Asintió en silencio.
—Pero tienes que usar palabras cuando hablemos a través del vínculo mental. Los gestos no servirán. O los demás pensarán que no he dicho nada mientras tú reaccionas —sugerí de nuevo—. Si usamos palabras, nadie se enterará.
Volvió a guardar silencio. Siempre se ponía así cuando se trataba de hablar. ¿Cuál era el problema? ¿Tenía miedo de hablar? ¿O lo habían obligado a no hablar en absoluto? ¿Lo habían amenazado?
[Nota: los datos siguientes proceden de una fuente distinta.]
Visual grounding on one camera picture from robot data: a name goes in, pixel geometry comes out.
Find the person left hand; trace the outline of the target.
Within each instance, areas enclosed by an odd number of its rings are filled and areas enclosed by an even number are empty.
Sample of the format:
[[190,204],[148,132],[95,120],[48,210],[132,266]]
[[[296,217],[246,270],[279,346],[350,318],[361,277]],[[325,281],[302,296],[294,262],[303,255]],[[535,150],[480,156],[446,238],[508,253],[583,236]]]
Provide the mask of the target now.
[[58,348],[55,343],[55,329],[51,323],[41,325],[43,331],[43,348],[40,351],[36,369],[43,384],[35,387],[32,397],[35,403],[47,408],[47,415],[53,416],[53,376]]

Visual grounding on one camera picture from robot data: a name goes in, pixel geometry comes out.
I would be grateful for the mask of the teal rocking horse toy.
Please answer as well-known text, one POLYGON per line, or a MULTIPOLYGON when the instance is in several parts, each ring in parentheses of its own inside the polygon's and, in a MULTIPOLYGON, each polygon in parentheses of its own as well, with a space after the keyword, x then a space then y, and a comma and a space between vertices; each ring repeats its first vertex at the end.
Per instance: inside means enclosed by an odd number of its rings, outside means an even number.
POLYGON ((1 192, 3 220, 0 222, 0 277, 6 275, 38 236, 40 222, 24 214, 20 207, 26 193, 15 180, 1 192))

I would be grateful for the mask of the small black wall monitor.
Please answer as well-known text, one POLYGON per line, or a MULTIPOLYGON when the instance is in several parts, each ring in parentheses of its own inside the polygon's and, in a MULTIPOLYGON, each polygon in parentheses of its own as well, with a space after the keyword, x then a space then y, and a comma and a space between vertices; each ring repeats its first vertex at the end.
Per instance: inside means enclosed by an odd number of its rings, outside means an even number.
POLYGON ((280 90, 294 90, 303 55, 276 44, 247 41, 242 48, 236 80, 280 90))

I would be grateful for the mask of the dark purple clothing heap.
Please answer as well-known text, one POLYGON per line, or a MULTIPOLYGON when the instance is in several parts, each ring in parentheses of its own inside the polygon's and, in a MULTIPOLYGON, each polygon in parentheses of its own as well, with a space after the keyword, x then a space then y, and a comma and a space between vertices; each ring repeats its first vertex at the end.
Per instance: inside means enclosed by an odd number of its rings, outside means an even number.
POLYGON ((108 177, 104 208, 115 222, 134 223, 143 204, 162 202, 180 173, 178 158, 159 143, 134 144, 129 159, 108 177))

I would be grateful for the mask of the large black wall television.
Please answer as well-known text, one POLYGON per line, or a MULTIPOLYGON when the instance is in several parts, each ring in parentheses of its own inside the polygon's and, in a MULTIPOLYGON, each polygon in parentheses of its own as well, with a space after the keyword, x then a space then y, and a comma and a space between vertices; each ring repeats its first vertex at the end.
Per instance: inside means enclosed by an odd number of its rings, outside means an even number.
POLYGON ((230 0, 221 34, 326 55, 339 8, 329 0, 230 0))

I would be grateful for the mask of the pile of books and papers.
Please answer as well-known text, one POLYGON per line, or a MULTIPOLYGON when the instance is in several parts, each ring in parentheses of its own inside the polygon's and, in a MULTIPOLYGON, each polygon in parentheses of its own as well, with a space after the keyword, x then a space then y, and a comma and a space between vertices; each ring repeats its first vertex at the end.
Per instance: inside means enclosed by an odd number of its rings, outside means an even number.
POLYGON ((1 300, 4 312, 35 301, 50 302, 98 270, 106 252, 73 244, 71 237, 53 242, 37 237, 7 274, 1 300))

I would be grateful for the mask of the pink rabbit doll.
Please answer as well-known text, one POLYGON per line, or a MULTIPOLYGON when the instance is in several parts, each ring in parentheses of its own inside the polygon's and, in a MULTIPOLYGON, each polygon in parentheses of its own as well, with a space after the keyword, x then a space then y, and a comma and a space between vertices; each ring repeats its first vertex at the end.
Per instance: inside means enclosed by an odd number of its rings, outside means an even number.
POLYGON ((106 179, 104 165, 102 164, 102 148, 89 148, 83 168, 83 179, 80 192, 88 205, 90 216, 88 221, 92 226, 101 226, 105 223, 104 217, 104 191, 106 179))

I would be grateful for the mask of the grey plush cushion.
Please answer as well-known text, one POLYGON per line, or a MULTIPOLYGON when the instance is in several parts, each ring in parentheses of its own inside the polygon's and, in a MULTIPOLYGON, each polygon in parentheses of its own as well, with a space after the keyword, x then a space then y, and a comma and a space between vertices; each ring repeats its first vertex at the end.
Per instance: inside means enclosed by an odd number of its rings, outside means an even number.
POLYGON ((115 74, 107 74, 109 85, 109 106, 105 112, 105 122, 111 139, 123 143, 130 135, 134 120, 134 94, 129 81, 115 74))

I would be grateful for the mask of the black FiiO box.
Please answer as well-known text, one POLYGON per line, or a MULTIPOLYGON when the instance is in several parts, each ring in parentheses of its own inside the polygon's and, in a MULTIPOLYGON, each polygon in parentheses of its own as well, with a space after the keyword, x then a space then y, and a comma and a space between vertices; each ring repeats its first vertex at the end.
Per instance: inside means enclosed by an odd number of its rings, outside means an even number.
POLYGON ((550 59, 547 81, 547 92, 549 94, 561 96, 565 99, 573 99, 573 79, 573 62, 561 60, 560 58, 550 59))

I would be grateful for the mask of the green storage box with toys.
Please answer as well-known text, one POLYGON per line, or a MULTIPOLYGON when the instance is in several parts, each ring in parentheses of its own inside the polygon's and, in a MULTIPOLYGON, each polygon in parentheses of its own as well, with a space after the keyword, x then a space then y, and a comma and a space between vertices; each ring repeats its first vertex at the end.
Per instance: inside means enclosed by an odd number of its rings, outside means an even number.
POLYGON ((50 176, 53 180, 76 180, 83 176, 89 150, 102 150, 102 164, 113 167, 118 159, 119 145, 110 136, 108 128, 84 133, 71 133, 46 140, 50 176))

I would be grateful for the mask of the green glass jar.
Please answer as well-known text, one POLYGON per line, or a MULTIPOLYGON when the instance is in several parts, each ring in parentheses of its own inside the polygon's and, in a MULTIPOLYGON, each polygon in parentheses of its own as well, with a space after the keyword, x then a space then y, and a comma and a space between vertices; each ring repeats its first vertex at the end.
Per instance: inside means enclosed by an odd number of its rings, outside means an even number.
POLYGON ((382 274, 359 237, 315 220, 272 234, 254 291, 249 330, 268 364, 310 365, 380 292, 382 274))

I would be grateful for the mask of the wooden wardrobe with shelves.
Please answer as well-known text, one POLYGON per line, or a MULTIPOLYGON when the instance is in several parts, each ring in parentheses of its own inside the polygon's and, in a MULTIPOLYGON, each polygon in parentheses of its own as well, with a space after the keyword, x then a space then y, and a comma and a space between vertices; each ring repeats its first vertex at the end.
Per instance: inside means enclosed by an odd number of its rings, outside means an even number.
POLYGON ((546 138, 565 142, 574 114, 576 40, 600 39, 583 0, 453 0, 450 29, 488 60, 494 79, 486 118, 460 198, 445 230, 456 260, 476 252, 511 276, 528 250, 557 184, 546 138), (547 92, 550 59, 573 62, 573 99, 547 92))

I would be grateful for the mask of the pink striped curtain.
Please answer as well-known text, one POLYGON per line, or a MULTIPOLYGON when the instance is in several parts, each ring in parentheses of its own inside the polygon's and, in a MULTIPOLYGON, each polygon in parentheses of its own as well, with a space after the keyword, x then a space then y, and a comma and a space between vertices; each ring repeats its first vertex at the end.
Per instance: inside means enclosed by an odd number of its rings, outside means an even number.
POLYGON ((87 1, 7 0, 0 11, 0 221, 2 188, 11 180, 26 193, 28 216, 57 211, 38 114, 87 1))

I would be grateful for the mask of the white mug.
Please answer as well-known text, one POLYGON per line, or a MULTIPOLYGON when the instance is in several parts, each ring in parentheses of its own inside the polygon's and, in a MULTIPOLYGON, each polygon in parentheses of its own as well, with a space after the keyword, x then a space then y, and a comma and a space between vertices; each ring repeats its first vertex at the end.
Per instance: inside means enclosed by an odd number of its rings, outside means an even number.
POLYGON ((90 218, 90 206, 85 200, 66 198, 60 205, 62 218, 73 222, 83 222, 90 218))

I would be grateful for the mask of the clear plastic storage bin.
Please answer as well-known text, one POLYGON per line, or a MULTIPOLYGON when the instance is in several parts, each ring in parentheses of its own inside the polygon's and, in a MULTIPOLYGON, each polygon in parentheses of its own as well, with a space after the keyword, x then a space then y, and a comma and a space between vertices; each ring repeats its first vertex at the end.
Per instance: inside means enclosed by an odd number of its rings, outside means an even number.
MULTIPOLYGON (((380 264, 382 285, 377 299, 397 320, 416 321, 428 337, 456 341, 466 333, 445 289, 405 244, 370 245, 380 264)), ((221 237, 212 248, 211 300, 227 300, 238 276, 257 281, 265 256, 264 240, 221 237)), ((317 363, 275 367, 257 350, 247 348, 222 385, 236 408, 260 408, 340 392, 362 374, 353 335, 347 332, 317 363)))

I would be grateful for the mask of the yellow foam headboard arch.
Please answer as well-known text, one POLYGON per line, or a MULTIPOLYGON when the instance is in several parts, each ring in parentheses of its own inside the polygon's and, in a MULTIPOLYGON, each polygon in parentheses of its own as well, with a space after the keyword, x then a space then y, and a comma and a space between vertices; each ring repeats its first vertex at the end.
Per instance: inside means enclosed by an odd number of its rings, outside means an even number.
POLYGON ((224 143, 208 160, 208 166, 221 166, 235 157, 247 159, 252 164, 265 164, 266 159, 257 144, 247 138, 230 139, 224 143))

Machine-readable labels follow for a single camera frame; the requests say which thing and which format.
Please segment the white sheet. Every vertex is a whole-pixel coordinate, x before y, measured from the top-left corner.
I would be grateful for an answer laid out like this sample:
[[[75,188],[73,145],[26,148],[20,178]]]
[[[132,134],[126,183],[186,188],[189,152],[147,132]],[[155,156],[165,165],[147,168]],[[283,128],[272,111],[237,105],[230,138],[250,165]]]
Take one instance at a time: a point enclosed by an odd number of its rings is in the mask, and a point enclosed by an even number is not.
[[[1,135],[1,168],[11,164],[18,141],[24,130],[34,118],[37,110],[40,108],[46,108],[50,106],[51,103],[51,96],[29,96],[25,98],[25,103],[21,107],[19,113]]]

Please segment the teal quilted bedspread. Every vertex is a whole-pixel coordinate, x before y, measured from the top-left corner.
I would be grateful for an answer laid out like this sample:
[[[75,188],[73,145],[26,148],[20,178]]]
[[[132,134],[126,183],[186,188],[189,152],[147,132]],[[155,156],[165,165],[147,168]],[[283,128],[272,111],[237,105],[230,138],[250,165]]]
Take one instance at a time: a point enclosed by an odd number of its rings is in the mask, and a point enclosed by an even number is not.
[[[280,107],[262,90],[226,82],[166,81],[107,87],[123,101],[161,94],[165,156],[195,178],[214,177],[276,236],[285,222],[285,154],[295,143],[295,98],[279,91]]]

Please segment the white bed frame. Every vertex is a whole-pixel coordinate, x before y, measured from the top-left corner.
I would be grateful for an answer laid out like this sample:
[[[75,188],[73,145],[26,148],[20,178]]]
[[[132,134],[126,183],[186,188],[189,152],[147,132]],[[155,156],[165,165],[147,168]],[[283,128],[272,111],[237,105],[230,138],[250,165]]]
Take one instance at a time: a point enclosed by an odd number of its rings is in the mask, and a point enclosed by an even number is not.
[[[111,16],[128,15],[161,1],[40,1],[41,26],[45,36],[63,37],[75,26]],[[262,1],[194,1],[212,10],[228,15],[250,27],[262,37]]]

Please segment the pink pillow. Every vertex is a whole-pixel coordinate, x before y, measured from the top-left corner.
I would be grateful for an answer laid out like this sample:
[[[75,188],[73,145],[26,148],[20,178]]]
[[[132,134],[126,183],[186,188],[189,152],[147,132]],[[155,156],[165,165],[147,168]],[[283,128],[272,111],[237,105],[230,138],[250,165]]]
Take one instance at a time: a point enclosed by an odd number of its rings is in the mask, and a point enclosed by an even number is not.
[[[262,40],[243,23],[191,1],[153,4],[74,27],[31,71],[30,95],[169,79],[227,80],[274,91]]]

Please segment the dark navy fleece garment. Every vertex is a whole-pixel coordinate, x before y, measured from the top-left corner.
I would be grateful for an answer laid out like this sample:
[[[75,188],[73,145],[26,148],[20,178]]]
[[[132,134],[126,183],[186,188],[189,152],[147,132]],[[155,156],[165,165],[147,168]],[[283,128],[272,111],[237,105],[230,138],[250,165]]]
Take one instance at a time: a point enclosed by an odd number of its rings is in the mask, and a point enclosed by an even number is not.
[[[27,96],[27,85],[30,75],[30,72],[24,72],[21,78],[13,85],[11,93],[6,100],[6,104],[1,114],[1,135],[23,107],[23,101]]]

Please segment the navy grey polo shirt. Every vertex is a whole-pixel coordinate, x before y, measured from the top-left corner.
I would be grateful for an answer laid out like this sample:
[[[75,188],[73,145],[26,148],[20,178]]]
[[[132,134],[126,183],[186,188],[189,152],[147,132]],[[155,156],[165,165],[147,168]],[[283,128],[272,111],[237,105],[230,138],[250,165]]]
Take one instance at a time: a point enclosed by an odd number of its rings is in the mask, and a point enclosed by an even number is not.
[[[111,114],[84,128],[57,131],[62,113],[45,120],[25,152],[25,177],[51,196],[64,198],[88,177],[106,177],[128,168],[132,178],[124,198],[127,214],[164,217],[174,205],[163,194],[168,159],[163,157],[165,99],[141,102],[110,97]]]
Ese parecía ser el caso. Raven debía de guardar secretos, así que se aseguraron de que nunca hablara. ¿Cómo lo entrenaron para que no emitiera ningún sonido, a pesar de que podía hablar?
Se me heló la sangre. Debían de haber usado métodos crueles, castigos para entrenarlo a mantener la boca cerrada.
Mi corazón, mi mente… de repente sentí como si todo cayera en un oscuro abismo solo de imaginarlo.
—¿Raven? —mi voz tembló—. Me llamaste papá cuando estábamos en el consejo. Te oí a través del vínculo mental.
Su mirada se volvió cautelosa, y pude oír cómo se aceleraba su corazón.
Tenía miedo, miedo de que alguien supiera que podía hablar.
—No se lo diré a nadie —le aseguré rápidamente—. Será nuestro secreto.
Sentí que se relajaba al oírlo, pero su mirada seguía ansiosa.
Le tomé las manos y se las acaricié con suavidad. —Lo que voy a preguntarte, puedes elegir no responderlo. ¿De acuerdo? Sin ninguna presión.
Simplemente se me quedó mirando, preguntándose qué le iba a preguntar de repente.
—Esa gente mala, ¿te han castigado por hablar o por hacer algún sonido? —pregunté, con el corazón encogido.
Una vez más, la ansiedad cubrió su rostro. Su ritmo cardíaco volvió a aumentar.
En lugar de responder, dio un paso adelante y me abrazó, como si intentara encontrar un lugar seguro para sí mismo después de recordar algo horrible.
Lo abracé rápidamente y le acaricié la espalda. —Está bien. No tienes que decirlo. No tienes por qué —dije con un tono suave y reconfortante.
Mi expresión se endureció. Agradecido de no haber matado a ese cabrón hoy. La próxima vez que lo atrape, le haré pasar por un infierno en vida por lo que sea que le haya hecho a mi hijo. La próxima vez será la última que respire.